De tanto observar os rios, foi lá e fez um. É mais ou menos este o resumo da história do ex-corretor de seguros Adriano Sampaio, de 45 anos, ativista ambiental criador do projeto Existe Água em SP. Na verdade, meio sem querer, ele desenvolveu o que oficialmente pode ser chamado de biovaleta – um sistema ecológico e sustentável de reaproveitamento de água da chuva.
Sampaio mora no bairro de Vila Clarice, noroeste da cidade, a poucos metros da Rodovia dos Bandeirantes, perto do Pico do Jaraguá. Começou a notar que a valeta de concreto que margeia a pista – e serve para escoar a água da chuva – andava sempre com suas poças. Pouco declive, região com sombra de árvores, zero permeabilidade… “Aí, em minha cabeça, ficava a lembrança de rios que, quando enchem, ocupam uma área de várzea. Depois, na estiagem, voltam ao leito mas deixam alguns lagos perenes”, comenta.
Em janeiro, pegou facão, enxada e principiou o trabalho. Deu uma limpada no mato, tirou o lodo que estava acumulado no fundo da valeta, fez duas barragens com argila e algumas pedras – tiradas do próprio entorno -, criou um corregozinho de dez metros.
Choveu.
Encheu.
Trinta centímetros de profundidade.
Então ele se embrenhou por rios da região, peneira na mão, caçou uns guaruzinhos – o lebiste selvagem. Conseguiu também cascudos e carás. “E um dia fui ao Mercado da Lapa e comprei seis pequenas carpas. Gastei R$ 20. Foi o único investimento financeiro do projeto”, conta.
A valeta ganhou vida. Os guarus se reproduzem rapidamente. Aos poucos, girinos têm surgido. Plantas aquáticas, também. “Outro dia um passarinho desses pescadores estava aqui de olho. Daqui a pouco vai ter bicho sondando por perto, atrás dos peixes”, diz Sampaio. Borboletas já rodeiam o local, antes quase inóspito.
Então o ativista descobriu – ah, a internet! – que o que estava fazendo tem nome e conceito: biovaletas. Na realidade, é um jeito de lidar com as águas da chuva de modo sustentável. “Trata-se de uma técnica bem contemporânea no exterior”, afirma o arquiteto, urbanista e paisagista Henrique de Carvalho, do Ateliê Tanta – um entusiasta da ideia. “Desde os anos 1960 e 1970, é um formato bastante estudado. Nos Estados Unidos, por exemplo, a cidade de Portland, em Oregon, incentiva o modelo largamente.”
Ano sim, ano não, a prefeitura do município americano publica um guia intitulado Manual de Manejo da Água da Chuva.
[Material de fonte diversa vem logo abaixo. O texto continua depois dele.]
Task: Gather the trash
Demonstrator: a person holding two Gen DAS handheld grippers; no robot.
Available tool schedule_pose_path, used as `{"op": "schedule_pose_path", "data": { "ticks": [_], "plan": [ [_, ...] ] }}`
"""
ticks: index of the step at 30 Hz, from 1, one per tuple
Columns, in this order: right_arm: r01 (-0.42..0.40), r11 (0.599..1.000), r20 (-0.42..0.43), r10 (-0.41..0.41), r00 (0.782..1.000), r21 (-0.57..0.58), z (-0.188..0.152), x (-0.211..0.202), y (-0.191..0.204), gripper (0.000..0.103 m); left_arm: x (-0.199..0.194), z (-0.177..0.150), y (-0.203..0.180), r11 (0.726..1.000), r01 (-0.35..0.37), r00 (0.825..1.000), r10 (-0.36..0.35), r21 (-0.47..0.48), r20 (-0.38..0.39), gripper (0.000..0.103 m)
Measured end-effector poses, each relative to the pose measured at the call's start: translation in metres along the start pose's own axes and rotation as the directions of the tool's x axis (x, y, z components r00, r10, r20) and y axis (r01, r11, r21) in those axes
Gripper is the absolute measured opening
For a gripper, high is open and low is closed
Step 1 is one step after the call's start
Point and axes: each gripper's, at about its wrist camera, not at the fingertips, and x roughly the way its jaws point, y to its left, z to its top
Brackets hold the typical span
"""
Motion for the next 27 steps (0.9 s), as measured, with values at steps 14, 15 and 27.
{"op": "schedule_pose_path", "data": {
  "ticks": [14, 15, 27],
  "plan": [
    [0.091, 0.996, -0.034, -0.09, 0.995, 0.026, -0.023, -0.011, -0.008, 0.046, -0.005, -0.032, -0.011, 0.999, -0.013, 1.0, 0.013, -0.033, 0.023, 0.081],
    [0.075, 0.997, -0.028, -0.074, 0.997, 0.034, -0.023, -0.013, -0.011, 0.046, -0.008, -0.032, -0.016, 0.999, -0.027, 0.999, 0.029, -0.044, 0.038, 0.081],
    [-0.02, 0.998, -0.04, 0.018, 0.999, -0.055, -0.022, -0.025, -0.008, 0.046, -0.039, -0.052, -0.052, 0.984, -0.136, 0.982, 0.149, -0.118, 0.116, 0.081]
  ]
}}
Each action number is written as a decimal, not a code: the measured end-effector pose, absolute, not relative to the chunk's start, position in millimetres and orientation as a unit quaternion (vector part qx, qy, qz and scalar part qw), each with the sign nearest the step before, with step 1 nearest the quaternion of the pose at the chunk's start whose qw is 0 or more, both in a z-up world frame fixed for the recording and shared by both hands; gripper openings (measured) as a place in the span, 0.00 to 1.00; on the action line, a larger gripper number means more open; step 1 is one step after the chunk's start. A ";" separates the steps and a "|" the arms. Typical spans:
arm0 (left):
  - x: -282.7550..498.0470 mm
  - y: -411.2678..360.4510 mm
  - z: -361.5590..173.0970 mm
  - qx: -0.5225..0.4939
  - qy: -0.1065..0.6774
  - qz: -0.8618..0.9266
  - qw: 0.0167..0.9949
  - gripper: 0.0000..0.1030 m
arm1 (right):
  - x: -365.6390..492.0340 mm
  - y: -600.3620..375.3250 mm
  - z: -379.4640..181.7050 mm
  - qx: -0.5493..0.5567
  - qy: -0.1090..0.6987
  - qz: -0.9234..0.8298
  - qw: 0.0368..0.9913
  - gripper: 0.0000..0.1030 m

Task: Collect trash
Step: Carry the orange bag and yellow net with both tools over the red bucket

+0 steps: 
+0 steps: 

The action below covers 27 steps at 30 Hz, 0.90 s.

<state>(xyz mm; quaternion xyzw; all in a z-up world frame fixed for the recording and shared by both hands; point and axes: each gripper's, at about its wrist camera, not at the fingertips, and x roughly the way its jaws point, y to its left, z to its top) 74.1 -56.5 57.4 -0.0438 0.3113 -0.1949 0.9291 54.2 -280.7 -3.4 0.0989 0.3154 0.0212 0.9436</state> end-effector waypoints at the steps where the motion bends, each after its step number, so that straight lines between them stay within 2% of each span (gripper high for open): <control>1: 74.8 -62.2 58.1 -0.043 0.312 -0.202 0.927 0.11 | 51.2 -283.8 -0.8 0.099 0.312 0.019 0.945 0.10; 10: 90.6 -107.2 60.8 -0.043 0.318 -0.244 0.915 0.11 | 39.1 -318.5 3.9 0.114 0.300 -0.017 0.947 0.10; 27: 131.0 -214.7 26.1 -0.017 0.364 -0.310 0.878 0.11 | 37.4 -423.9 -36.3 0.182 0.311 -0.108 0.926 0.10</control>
A última edição, de 2016, saiu com 502 páginas.
Nelas, as biovaletas são apresentadas como uma alternativa recomendada para lidar com a pluviosidade. Um “canal vegetado” não apenas para coletar a água da chuva, mas também com a função de “diminuir o escoamento superficial, sedimentar, melhorar a infiltração e reduzir a poluição”. Sim, as tais barreiras de argila “inventadas” por Sampaio têm essas funções: acabam livrando a água de impurezas.
Na versão paulistana, o ativista acredita que está resolvendo o problema dos mosquitos – afinal, as larvas dos insetos são um banquete para os peixinhos. “Já notei que não aparecem mais tantos Aedes quanto antes”, ressalta.
Reconhecimento
Biovaletas são instrumento reconhecido pela literatura especializada. A técnica aparece no livro Manual de Orientação Para a Proteção da Qualidade das Águas Pluviais, da Associação das Agências de Manejo de Água da Chuva da Área da Baía de São Francisco (BASMAA, na sigla em inglês).
Em Desenvolvimento de Baixo Impacto, obra publicada pela Faculdade de Arquitetura da Universidade de Arkansas, no Estado americano homônimo, as biovaletas são destacadas como componentes úteis às áreas urbanas.
Sampaio diz que pretende procurar a CCR AutoBan, concessionária que administra a Rodovia dos Bandeirantes, com o projeto debaixo dos braços. Agora já com três trechos de dez metros cada em pleno funcionamento, sonha com um córrego que avance por quilômetros. “Estarei à disposição se quiserem que eu ensine a fazer”, adianta ele, enquanto admira a própria criação. As informações são do jornal O Estado de S. Paulo.